An exact restatement of the data below, with the pictures removed, is the required answer.
══════════════════════════════
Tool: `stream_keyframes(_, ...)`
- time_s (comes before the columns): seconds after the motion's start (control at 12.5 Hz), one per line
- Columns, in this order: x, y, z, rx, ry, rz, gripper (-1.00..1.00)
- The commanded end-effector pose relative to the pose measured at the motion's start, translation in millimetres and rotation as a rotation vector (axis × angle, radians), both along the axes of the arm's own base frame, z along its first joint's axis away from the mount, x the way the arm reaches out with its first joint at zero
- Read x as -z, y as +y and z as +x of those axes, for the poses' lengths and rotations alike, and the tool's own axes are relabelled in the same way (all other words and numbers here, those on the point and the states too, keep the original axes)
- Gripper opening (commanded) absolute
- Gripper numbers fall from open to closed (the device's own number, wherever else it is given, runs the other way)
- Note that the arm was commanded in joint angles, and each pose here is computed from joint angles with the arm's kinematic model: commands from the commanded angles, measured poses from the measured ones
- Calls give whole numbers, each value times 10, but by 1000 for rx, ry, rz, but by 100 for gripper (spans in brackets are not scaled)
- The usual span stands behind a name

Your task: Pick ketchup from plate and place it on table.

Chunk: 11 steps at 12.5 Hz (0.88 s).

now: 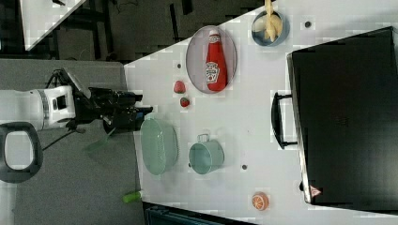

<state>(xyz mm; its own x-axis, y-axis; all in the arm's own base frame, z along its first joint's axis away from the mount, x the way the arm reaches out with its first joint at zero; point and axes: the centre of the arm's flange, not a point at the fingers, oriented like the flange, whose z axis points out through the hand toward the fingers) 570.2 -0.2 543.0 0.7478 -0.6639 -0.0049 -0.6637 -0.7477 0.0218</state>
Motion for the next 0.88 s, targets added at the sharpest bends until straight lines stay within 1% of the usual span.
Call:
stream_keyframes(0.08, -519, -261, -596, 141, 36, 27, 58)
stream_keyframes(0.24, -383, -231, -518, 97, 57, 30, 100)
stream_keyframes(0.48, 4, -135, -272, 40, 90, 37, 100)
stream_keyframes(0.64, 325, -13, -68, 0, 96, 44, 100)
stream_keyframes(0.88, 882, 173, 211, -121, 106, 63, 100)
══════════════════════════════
Answer to this problem –
Tool: `stream_keyframes(_, ...)`
- time_s (comes before the columns): seconds after the motion's start (control at 12.5 Hz), one per line
- Columns, in this order: x, y, z, rx, ry, rz, gripper (-1.00..1.00)
- The commanded end-effector pose relative to the pose measured at the motion's start, translation in millimetres and rotation as a rotation vector (axis × angle, radians), both along the axes of the arm's own base frame, z along its first joint's axis away from the mount, x the way the arm reaches out with its first joint at zero
- Read x as -z, y as +y and z as +x of those axes, for the poses' lengths and rotations alike, and the tool's own axes are relabelled in the same way (all other words and numbers here, those on the point and the states too, keep the original axes)
- Gripper opening (commanded) absolute
- Gripper numbers fall from open to closed (the device's own number, wherever else it is given, runs the other way)
- Note that the arm was commanded in joint angles, and each pose here is computed from joint angles with the arm's kinematic model: commands from the commanded angles, measured poses from the measured ones
- Calls give whole numbers, each value times 10, but by 1000 for rx, ry, rz, but by 100 for gripper (spans in brackets are not scaled)
- The usual span stands behind a name

Your task: Pick ketchup from plate and place it on table.

Chunk: 11 steps at 12.5 Hz (0.88 s).

now: 

<state>(xyz mm; its own x-axis, y-axis; all in the arm's own base frame, z along its first joint's axis away from the mount, x the way the arm reaches out with its first joint at zero; point and axes: the centre of the arm's flange, not a point at the fingers, oriented like the flange, whose z axis points out through the hand toward the fingers) 570.2 -0.2 543.0 0.7478 -0.6639 -0.0049 -0.6637 -0.7477 0.0218</state>
Motion for the next 0.88 s, targets added at the sharpest bends until straight lines stay within 1% of the usual span.
Call:
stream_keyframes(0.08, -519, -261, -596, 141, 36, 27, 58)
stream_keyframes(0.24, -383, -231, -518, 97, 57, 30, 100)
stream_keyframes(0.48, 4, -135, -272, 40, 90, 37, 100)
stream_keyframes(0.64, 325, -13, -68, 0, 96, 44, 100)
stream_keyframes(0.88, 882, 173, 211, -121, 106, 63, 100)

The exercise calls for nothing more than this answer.